» **AVAILABLE DATA**
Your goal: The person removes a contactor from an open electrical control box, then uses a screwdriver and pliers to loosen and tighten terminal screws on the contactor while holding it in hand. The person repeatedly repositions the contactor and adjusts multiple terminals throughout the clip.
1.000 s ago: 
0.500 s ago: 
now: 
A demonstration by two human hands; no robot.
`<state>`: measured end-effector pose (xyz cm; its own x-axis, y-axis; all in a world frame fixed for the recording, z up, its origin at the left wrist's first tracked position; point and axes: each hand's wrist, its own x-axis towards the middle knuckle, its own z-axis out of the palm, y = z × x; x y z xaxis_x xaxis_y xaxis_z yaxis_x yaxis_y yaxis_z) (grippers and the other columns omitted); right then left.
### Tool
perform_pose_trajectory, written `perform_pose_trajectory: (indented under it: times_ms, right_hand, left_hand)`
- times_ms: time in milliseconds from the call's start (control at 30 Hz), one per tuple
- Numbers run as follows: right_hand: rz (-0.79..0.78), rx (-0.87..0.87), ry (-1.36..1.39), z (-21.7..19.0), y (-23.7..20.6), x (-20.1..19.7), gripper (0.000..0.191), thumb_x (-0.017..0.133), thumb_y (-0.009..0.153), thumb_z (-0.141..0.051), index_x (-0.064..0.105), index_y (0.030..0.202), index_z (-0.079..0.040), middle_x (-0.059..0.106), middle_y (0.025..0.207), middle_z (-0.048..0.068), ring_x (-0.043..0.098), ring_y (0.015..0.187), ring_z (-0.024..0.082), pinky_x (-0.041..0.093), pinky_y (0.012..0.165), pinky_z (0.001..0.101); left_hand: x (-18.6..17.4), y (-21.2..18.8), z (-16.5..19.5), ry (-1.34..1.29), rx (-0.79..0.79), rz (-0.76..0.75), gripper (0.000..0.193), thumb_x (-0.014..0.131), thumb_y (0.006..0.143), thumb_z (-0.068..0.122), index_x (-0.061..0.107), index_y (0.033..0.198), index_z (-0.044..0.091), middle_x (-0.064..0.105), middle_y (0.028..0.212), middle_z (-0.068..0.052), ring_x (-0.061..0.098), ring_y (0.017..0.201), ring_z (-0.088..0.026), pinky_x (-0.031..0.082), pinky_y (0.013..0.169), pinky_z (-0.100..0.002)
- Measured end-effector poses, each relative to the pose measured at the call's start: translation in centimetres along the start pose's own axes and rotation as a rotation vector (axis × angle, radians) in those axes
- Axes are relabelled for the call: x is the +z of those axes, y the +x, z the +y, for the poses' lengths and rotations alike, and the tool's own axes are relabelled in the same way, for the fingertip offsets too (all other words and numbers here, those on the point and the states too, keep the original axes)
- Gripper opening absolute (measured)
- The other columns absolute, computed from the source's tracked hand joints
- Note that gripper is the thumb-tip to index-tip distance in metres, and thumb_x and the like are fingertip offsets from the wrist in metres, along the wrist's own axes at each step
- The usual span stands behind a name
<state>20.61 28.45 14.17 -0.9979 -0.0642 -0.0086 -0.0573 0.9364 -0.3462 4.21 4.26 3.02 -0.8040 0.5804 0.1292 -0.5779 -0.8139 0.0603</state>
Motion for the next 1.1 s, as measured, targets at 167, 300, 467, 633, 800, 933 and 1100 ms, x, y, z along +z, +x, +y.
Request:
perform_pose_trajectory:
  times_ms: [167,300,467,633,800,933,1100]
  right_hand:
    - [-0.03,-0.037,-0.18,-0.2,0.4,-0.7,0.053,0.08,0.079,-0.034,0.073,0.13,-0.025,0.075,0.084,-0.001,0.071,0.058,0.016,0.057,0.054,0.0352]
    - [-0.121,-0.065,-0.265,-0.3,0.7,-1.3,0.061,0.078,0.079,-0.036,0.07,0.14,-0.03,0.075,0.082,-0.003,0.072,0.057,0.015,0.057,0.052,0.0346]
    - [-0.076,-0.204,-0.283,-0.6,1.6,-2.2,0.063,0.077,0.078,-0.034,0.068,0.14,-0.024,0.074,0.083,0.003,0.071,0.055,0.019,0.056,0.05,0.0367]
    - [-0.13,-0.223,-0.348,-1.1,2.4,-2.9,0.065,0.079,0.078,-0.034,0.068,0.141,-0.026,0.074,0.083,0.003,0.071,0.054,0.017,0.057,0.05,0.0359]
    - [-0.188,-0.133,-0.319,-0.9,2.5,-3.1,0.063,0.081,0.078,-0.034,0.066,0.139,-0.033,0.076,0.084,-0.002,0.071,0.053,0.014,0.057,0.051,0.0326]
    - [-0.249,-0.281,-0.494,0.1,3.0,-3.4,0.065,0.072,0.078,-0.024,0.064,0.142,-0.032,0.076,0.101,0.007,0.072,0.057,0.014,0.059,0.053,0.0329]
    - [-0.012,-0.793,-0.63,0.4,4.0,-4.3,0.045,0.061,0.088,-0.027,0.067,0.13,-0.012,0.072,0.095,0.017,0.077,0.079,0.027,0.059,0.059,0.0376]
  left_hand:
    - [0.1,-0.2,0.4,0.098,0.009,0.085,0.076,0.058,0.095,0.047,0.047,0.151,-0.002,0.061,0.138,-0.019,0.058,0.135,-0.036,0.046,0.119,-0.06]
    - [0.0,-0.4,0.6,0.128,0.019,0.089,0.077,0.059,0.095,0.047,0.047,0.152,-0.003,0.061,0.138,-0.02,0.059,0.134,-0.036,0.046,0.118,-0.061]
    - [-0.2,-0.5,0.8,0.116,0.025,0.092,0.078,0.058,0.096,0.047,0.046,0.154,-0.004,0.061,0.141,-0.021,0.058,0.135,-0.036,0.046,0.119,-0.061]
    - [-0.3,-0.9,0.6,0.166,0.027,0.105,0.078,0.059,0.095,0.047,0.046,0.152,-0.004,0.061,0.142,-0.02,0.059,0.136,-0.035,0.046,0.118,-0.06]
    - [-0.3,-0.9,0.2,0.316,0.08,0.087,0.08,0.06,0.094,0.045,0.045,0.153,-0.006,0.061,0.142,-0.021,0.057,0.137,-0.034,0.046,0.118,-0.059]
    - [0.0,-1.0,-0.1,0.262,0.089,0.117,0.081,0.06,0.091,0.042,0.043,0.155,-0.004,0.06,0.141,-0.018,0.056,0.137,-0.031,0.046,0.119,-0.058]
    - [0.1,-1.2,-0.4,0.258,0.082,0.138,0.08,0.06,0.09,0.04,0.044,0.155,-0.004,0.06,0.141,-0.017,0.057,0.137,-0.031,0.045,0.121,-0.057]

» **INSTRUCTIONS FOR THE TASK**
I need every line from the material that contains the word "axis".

» **THE COMPLETED TASK**
`<state>`: measured end-effector pose (xyz cm; its own x-axis, y-axis; all in a world frame fixed for the recording, z up, its origin at the left wrist's first tracked position; point and axes: each hand's wrist, its own x-axis towards the middle knuckle, its own z-axis out of the palm, y = z × x; x y z xaxis_x xaxis_y xaxis_z yaxis_x yaxis_y yaxis_z) (grippers and the other columns omitted); right then left.
- Measured end-effector poses, each relative to the pose measured at the call's start: translation in centimetres along the start pose's own axes and rotation as a rotation vector (axis × angle, radians) in those axes

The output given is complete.